GIVEN MATERIAL
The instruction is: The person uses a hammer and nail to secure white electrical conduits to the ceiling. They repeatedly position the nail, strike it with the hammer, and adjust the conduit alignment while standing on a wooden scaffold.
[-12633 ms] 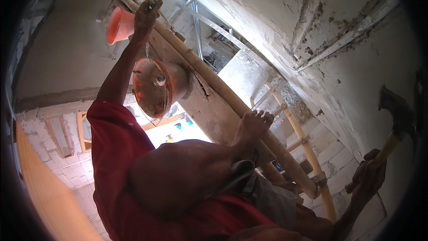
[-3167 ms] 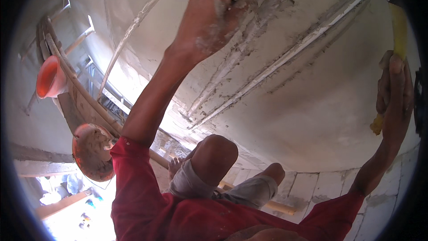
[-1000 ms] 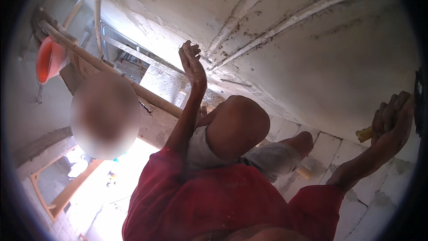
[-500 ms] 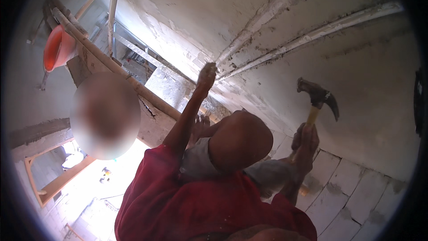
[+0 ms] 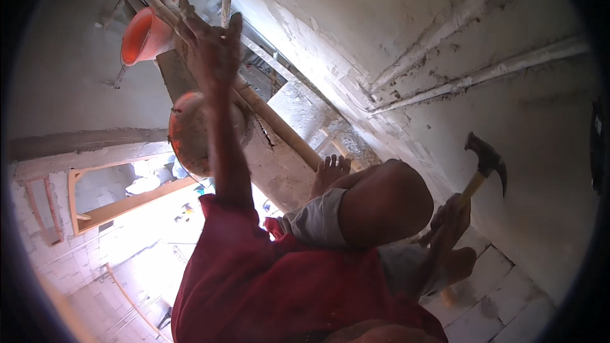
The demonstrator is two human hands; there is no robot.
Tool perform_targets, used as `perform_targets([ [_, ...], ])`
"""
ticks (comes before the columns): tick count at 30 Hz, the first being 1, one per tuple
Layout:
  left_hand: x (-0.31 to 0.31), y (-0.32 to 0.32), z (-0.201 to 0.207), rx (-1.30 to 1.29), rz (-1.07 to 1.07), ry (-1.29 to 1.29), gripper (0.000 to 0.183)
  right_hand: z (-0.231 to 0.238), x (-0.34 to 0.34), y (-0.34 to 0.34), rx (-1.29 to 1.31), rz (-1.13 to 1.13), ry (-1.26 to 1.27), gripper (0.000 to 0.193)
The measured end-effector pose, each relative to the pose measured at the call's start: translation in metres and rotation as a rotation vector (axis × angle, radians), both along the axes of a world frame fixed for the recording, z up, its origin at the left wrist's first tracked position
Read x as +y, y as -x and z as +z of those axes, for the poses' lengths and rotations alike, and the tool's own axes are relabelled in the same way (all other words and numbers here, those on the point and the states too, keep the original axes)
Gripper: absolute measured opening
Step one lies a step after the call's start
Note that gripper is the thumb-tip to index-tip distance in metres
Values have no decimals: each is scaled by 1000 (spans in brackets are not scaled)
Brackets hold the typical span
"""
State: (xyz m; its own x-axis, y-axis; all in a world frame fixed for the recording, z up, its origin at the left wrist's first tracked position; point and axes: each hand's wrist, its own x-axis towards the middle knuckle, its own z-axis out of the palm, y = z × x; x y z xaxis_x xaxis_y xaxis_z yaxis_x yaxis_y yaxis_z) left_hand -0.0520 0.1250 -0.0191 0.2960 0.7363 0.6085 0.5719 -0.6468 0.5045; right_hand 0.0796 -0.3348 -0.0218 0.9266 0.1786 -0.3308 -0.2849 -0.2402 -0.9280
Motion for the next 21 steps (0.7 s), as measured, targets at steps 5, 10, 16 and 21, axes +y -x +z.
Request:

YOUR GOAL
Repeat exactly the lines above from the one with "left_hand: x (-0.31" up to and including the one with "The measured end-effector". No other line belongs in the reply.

EXERCISE SOLUTION
  left_hand: x (-0.31 to 0.31), y (-0.32 to 0.32), z (-0.201 to 0.207), rx (-1.30 to 1.29), rz (-1.07 to 1.07), ry (-1.29 to 1.29), gripper (0.000 to 0.183)
  right_hand: z (-0.231 to 0.238), x (-0.34 to 0.34), y (-0.34 to 0.34), rx (-1.29 to 1.31), rz (-1.13 to 1.13), ry (-1.26 to 1.27), gripper (0.000 to 0.193)
The measured end-effector pose, each relative to the pose measured at the call's start: translation in metres and rotation as a rotation vector (axis × angle, radians), both along the axes of a world frame fixed for the recording, z up, its origin at the left wrist's first tracked position

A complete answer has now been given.